Again, the crunchy coating of the Milanese, chicken this time, adds heft to a dish from the hit parade. A bright toss of salad — radicchio, farro, ramps and pine nuts – comes on a separate plate. My gnocchi dressed with cavolo nero, sausage and pecorino is okay, but nothing to moan about. I look around. Is anyone transported? How can you tell? That’s the moment one of my companion asks: “Why are we here?”
Yes, I know cavalo nero is the dreaded kale, but happily it didn’t overwhelm the gnocchi with sausage.
Paradiso is distinctly Altro now, more crowded than ever. It looks three deep at the bar, sipping, eyes darting, hoping for tables. The kitchen sends out panna cotta under a dark puddle of Amarena cherries and syrup, and pours sweet wine so we can dunk very good biscotti.
We decide to choose just one dessert: biscotti, big and nutty. The house pours sweet wine for dipping.
That’s when Jonathan Waxman walks in.

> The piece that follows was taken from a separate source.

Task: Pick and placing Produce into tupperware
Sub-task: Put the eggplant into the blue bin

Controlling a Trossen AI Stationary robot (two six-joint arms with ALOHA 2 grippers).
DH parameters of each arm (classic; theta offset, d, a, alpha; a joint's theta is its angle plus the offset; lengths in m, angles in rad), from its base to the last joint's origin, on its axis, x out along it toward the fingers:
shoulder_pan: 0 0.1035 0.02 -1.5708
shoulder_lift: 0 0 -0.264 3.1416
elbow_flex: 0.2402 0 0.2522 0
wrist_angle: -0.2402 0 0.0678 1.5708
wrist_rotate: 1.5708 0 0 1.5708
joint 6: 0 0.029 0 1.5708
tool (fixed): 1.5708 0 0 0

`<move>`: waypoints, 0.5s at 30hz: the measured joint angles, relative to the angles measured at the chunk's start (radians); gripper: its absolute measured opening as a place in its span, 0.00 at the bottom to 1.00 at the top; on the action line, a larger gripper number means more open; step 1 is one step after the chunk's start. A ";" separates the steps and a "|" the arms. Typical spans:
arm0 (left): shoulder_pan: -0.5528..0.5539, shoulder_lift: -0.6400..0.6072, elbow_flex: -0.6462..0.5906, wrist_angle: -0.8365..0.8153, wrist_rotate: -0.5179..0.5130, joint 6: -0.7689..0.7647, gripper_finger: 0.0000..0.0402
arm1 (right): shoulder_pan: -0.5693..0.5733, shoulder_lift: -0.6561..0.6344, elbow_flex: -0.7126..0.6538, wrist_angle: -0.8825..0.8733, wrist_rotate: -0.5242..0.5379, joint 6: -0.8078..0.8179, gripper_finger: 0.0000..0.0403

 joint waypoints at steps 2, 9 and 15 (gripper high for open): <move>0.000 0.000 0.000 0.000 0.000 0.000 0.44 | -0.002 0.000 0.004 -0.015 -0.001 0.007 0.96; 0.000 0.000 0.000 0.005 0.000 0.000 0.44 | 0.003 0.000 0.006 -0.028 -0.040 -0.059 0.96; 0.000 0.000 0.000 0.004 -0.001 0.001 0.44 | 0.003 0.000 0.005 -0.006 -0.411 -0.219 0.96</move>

He strolls around, stops to say hello, seemingly checking the place out. Is he looking for someone he knows to take him in? Quickly his threesome is seated at the only empty spot, a table for six. I guess he’s also heard the place is hot. Well, now it is.
234 Spring Street, between Sixth and Seventh Avenues. Entrance around the corner on the west side of Sixth Avenue. 646 952 0828. Sunday to Thursday 5:30 to 11 pm. Friday and Saturday 5:30 to midnight.